"Melanie Trexler has always believed in helping people. As a child, she heard the tale of Joan of Arc, about a young French girl who bravely led her people to victory against England in the Hundred Years’ War. This girl had strong faith and became a martyr when people executed her for her beliefs. It amazed Trexler that someone could act so selflessly. What amazed her more was how the young girl stood up for what she believed was right. That story was Trexler’s greatest inspiration.
"Trexler grew up in Oswego, N.Y. with her parents and three siblings. Throughout her childhood, she would go visit her relatives in New York City. There, she witnessed the staggering number of homeless people who lived on the streets. Their clothes were often raggedy and their faces laden with dirt. They lived on park benches, under bridges and in tunnels. Seeing them stirred some passion inside of her that she says has always existed.

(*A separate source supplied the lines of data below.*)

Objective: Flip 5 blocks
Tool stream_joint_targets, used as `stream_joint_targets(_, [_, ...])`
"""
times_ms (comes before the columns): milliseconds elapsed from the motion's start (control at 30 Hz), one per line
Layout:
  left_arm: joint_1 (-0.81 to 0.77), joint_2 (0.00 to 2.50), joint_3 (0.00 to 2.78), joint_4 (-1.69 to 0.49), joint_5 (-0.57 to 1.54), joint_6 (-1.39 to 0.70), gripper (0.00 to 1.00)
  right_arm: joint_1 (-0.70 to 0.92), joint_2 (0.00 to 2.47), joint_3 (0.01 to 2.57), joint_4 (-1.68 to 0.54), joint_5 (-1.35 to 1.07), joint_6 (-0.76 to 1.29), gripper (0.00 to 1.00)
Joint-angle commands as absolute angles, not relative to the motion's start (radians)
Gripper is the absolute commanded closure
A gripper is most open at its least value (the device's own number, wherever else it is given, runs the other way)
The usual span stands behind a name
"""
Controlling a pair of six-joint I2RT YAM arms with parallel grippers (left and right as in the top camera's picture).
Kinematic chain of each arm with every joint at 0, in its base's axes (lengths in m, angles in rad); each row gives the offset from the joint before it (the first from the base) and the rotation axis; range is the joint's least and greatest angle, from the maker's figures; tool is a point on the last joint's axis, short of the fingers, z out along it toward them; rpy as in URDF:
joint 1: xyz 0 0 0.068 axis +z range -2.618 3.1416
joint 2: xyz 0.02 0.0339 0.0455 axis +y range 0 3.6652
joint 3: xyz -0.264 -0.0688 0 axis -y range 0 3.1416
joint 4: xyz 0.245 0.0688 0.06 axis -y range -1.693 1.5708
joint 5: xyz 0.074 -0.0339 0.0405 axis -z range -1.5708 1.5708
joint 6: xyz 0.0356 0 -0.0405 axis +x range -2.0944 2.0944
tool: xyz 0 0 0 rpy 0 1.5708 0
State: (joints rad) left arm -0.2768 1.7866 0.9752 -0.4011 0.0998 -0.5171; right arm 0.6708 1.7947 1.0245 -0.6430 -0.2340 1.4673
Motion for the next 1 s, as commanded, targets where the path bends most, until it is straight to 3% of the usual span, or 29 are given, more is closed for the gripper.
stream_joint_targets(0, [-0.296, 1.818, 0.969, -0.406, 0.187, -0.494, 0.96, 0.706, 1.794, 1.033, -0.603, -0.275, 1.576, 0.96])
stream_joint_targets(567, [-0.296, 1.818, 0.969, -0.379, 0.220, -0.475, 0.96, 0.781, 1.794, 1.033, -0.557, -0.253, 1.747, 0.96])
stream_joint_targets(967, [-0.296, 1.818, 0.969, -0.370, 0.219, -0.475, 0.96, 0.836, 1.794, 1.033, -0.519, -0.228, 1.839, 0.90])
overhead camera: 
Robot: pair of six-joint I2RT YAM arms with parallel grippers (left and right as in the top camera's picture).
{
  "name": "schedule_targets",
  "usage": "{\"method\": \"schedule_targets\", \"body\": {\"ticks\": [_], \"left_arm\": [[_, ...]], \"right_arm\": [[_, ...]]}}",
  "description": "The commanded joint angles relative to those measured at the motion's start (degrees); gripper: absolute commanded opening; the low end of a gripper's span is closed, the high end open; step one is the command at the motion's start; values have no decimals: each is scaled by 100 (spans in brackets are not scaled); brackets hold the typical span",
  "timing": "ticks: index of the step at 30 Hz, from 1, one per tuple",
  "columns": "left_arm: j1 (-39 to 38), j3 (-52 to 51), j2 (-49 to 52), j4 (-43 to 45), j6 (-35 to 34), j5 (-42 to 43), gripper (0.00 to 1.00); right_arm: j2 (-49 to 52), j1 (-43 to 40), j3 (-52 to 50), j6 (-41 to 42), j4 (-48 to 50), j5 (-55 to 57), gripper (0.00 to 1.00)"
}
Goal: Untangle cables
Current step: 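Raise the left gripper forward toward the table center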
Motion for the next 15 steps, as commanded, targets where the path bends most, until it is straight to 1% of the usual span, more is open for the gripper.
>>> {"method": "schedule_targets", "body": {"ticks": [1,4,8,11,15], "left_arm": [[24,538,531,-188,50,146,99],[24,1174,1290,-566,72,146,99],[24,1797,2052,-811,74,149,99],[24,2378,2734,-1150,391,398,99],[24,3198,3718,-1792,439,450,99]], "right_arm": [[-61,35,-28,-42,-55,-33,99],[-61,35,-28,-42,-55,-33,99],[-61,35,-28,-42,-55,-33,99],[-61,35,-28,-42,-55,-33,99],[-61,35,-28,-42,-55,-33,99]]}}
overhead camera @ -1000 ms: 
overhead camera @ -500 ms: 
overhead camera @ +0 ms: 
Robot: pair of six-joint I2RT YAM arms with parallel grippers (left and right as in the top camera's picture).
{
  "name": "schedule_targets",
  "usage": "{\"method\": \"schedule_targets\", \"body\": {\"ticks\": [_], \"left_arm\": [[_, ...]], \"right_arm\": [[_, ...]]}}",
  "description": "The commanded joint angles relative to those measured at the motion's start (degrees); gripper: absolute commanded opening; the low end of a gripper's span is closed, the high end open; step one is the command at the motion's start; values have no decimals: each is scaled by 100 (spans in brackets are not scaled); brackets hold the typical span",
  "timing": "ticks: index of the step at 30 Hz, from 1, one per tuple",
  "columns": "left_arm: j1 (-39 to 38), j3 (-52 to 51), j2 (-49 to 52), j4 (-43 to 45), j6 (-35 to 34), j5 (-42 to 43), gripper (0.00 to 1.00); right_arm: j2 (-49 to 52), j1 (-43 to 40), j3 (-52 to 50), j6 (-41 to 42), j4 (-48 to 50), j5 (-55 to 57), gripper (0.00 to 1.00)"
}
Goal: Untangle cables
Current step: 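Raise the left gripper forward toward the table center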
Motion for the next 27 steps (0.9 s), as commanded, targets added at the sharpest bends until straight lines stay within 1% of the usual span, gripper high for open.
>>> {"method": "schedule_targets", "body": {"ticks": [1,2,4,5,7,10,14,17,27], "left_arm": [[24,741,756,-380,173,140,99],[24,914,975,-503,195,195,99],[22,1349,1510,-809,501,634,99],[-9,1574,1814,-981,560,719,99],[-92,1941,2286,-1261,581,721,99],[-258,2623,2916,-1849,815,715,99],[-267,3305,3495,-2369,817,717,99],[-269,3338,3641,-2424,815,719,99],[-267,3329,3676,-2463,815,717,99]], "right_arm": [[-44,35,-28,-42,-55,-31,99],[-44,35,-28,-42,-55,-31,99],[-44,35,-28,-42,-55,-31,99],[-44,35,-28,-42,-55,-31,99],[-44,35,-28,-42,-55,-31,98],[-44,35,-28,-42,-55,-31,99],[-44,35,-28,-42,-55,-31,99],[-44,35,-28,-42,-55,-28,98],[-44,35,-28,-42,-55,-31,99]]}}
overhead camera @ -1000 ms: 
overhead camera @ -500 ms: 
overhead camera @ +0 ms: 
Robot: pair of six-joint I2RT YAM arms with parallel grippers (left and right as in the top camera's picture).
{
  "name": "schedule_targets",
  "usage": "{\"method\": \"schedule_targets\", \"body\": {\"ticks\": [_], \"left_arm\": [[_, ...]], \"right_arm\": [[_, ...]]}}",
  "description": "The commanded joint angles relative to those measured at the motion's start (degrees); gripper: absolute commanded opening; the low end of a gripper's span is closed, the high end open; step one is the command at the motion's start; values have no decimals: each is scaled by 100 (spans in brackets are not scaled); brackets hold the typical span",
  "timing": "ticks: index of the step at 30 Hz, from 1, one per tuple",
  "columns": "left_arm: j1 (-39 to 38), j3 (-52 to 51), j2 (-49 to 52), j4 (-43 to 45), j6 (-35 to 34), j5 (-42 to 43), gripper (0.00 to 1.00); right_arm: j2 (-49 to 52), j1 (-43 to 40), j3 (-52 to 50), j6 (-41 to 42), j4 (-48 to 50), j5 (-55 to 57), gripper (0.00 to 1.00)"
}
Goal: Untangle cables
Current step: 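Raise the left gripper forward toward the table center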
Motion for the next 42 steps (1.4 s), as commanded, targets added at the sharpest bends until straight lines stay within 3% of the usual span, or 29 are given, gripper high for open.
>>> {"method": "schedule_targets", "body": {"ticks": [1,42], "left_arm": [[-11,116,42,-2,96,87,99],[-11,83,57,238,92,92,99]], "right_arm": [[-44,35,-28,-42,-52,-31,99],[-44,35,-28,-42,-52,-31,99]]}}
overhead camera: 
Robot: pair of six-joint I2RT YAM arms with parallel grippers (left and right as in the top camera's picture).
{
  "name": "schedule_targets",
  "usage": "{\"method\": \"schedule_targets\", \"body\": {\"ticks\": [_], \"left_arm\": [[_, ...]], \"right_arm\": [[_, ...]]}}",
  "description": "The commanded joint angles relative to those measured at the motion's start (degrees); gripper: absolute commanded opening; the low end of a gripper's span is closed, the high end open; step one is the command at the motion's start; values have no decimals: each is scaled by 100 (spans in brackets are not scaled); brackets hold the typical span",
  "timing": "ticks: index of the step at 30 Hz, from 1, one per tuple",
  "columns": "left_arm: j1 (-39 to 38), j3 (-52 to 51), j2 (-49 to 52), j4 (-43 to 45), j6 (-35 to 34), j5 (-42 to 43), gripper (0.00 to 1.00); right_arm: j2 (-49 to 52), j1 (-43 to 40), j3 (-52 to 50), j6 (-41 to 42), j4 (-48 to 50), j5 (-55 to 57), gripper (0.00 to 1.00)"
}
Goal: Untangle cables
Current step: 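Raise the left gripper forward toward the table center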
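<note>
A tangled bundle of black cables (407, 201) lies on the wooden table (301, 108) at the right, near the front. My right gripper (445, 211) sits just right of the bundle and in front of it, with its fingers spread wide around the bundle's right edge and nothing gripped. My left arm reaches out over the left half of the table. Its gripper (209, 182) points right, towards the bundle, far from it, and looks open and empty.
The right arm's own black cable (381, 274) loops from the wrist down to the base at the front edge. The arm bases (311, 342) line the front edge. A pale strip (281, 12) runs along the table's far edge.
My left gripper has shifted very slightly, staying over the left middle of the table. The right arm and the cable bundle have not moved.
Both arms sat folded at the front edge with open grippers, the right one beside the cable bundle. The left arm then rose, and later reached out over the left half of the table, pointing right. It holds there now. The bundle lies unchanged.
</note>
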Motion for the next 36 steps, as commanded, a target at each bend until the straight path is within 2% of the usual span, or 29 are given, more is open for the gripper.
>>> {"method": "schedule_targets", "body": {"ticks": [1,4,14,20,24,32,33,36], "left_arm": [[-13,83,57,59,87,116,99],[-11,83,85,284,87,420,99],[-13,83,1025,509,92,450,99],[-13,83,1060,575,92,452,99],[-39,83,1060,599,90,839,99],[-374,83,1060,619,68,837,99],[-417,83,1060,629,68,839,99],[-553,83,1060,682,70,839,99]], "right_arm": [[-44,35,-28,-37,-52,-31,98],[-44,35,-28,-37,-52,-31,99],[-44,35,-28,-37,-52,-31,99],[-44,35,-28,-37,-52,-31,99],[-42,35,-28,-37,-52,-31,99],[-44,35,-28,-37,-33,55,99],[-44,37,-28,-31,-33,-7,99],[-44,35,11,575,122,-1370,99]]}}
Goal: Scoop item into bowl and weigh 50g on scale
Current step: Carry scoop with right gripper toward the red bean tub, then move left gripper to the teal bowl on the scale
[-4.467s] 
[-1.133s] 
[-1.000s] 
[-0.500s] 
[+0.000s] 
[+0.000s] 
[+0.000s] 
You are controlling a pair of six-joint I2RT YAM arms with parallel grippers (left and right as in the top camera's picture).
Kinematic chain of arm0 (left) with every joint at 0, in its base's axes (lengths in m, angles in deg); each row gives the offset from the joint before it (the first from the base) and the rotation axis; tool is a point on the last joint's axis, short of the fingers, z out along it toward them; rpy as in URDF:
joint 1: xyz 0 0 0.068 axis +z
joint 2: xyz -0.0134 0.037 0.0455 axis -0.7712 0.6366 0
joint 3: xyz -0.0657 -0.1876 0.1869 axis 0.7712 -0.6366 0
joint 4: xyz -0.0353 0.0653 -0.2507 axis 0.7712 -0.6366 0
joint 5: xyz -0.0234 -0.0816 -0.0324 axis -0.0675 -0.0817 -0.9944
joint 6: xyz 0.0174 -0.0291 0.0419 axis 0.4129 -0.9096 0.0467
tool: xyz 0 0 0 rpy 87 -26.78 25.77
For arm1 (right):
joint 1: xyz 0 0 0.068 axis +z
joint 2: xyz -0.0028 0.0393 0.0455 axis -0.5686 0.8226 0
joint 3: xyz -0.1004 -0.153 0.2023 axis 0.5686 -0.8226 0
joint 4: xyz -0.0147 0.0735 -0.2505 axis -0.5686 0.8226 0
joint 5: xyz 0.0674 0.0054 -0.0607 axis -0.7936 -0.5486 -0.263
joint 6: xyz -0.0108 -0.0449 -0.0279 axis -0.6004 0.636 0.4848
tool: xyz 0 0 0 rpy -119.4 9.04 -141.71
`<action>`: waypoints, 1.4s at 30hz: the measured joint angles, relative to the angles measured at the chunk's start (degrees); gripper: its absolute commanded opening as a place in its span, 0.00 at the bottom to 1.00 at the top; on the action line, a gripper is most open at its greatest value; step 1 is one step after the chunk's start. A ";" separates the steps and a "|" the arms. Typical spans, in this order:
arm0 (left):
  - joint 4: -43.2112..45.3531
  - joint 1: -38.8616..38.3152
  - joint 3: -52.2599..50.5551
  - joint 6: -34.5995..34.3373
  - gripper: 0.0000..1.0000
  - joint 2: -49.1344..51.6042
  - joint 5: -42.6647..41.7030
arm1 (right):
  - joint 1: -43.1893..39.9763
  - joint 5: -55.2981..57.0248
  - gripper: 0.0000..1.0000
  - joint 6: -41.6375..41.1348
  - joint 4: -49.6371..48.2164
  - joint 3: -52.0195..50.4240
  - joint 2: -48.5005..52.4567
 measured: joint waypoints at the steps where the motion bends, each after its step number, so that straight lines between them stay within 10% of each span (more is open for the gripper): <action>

""I think it’s something you’re born with. I’ve just always wanted to help people," Trexler said. She added that certain people have a natural desire to make a difference. Other people don’t understand that desire.
""Some people, it just blows me away, they don’t see it," Trexler said.
"Trexler is currently the Executive Director of the United Way of Greater Oswego County. The organization helps raise funds that benefit local programs in the community aimed at helping people, according to their website. Trexler is in charge of overseeing operations and organizing fundraisers for the program. She ensures that the programs have the funding they need to operate and help the community, she said.
"Trexler has not spent her whole life in Oswego, though. When she graduated from high school, she became a flight attendant. In 1981, she married Neal Kahanovitz, a spinal surgeon. Though the two are now divorced, they met through mutual friends. Together, the two traveled the world.
""I had a very glamorous life, you could say," Trexler said. Despite her glamorous life, she never lost track of her drive to help others.
"In 1988, an earthquake shook Armenia killing thousands of people, Trexler said. She wanted to be there. Along with her husband, she got involved with a group called AmeriCares, which aims to provide disaster relief, according to their website. Trexler said that what she saw there has always stayed with her. The buildings were run-down and the streets were dirty, she said. The atmosphere was tense and full of fear. Resources lacked. Adults were scared. Children were hurt.
"Trexler said that the place looked like it had been through a lot.
""Historically, they’ve survived famine and war. It was just very dreary," she said.
"One lady was in the middle of giving labor when the earthquake happened, Trexler recalled. The child survived, but the mother lost her arms and legs.
""She never got the chance to hold her baby," Trexler said, shaking her head.
"The leaders of AmeriCares told Trexler that they were only allowed to bring 10 people back to the United States with them. Seeing the devastation, however, Trexler decided that the decision of whom to take was impossible to make. Instead, she helped set up a hospital in Armenia. She had supplies sent in from the U.S., including penicillin.
"When she returned home, however, she still felt as though she hadn’t done enough. She tried starting a clothing drive for the orphans of Armenia in her hometown of Greenwich, Conn. The people there did not seem interested in helping. Many people just can not see when others need help, Trexler said.
""Human nature is, if you live in a bubble, you think everyone lives in a bubble," Trexler said.
"The executive director of Oswego County Opportunities, Inc., Diane Cooper-Currier, said that getting people to donate money, supplies or time is often difficult.
""It’s hard to get a few pennies out of people," Cooper-Currier said. "The way to do that is to build relationships with donors and [Trexler] really does that."
"Trexler wasn’t going to take the failure of her clothing drive sitting down. She decided it was time to return to Oswego where she sought help from Mayor Randolph Bateman. Here, she found success. Overall, she gathered more than four tons of clothing to send overseas. The people in this community were willing to help.
""When you’re in a community like this, you know what it’s like to go without," Trexler said. "We’ve had donors here who have become recipients."
"Trexler said that Oswego is a small town that is greatly affected by the economy. Sabine Ingerson, the Director of the Oswego County branch of ARISE, a wheelchair assistance program, said that Trexler has been very successful as executive director of the local United Way. She has helped to raise the necessary funds needed for essential programs, Ingerson added.
""With the economic downturn, she’s really been able to raise the money for the United Way and I think that’s great," Ingerson said. "I think we’re just very fortunate to have her in Oswego County."
"Trexler started volunteering at the United Way shortly after she moved back to Oswego. For a while, she was on the Foundation Board for Oswego State and got involved in the Oswego County Rotary Club, Ingerson said. She eventually climbed her way to executive director for the United Way. Now, she puts her heart and soul into her work.
""You have to be the best person you can be," Trexler said. "Life is a process. School is a process. And it just unfolds."